[Aim of the exercise] Print, with no pictures, the exact lines that run from the one containing "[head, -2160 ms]" through the last line of the material below, both ends included.

[Given data]

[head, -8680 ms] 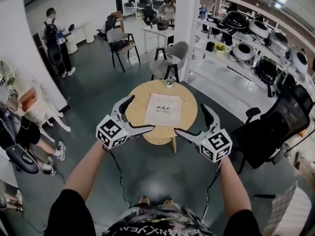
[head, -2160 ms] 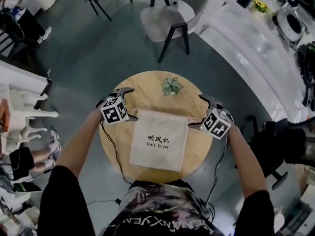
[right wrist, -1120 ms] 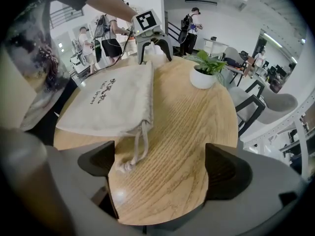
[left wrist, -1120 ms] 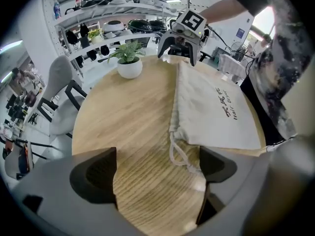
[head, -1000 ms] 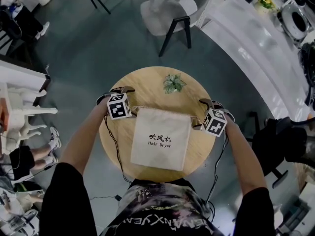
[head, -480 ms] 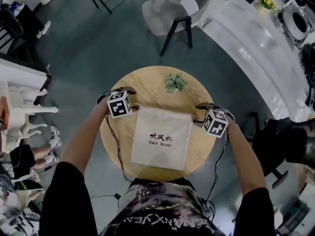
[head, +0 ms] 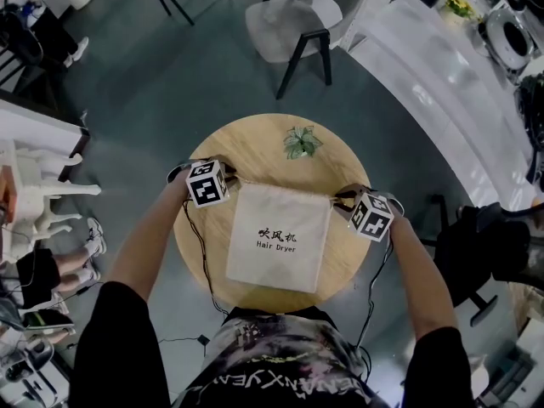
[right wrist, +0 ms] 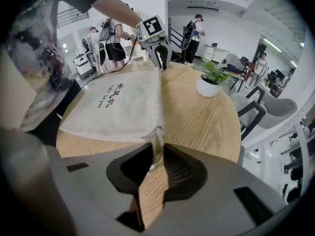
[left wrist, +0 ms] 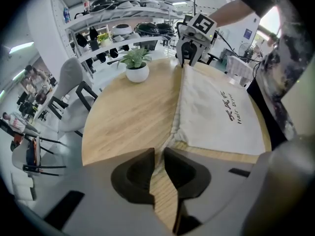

[Exercise answer]
[head, -2160 ms] 
[right wrist, -1120 ms] 
[left wrist, -1120 ms] 
[head, -1000 ms] 
[head, -480 ms] 
[head, +0 ms] 
[right wrist, +0 ms] 
[left wrist, +0 ms] 

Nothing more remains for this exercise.